Andres Gonzalez, Mario Navarro, and Juan Pardo all won in the former.com. Iconic Tuesday


Once upon a time, the two largest international online poker clubs, Pokerstars and GGPoker, agreed to name Tuesday as “Super,” but it seems that agreement has been shattered on the Asian side.

A few of our exiled grinders had little trouble sticking to a coordinated strategy yesterday, and they ended up winning a number of major events together.

Juan Pardo, who was seen in both foyers, is our first example. On GGPoker, where he played in the Super Tuesday tournament (now called the Tuesday Classic HR 1,050$), he had a better night.

Juan entered a tournament with 127 other people and stayed until there were only five players remaining (5th, $9,547), leaving just before the prize pool hit $10,000.

But, Malaka had already won the Bounty Hunters $525 tournament a few of hours before, so he knew his session would include five-figure payouts.

He entered a cheaper and busier competition (272 entrants) to put Mongolian pro Tsolmon Erdene Ochir, who streams and is affiliated with the room, to the test in heads-up play.
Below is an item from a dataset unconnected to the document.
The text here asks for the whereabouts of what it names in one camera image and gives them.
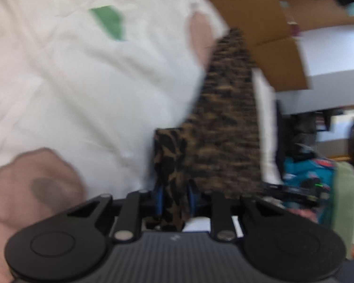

Genghis Khan’s descendants have not yet been able to cut the grass at Malaka’s (1st, $32,054) feet.

Despite being exhausted after his time in Paris, Juan still braved the multi-room and made the final table of the third Irish Poker Online event on Pokerstars. This tournament cost $320 and was classified as a High Roller within the context of the festival’s budgetary constraints.

As Mario Navarro was one of the few players to escape Malaka in this event, Juan’s fifth-place result (3,204 dollars) enables us to spin the second victory mentioned in the title in just the right way.

The re-buys paid off handsomely when he saw that his moniker “t4t0PAGAU” would end up on the leaderboard ahead of his heads-up opponent, “SMACKBONK” (1st, $9,600), from Sweden.

Before returning to the Asian operator, it’s important to mention that the $1,050 SuperTuesday that this piece centers on also had a Spanish player at the final table. After finishing in eighth place, Mario got a $2,241 consolation prize.

Andres Gonzalez “MaShallah” in the Bounty King left $320 for a last leader as we bid goodbye.

Andres was able to secure bounty payments amounting to 150% of the $ 5,375 reward for qualifying by picking his reserve victims well from a field of just 87 participants.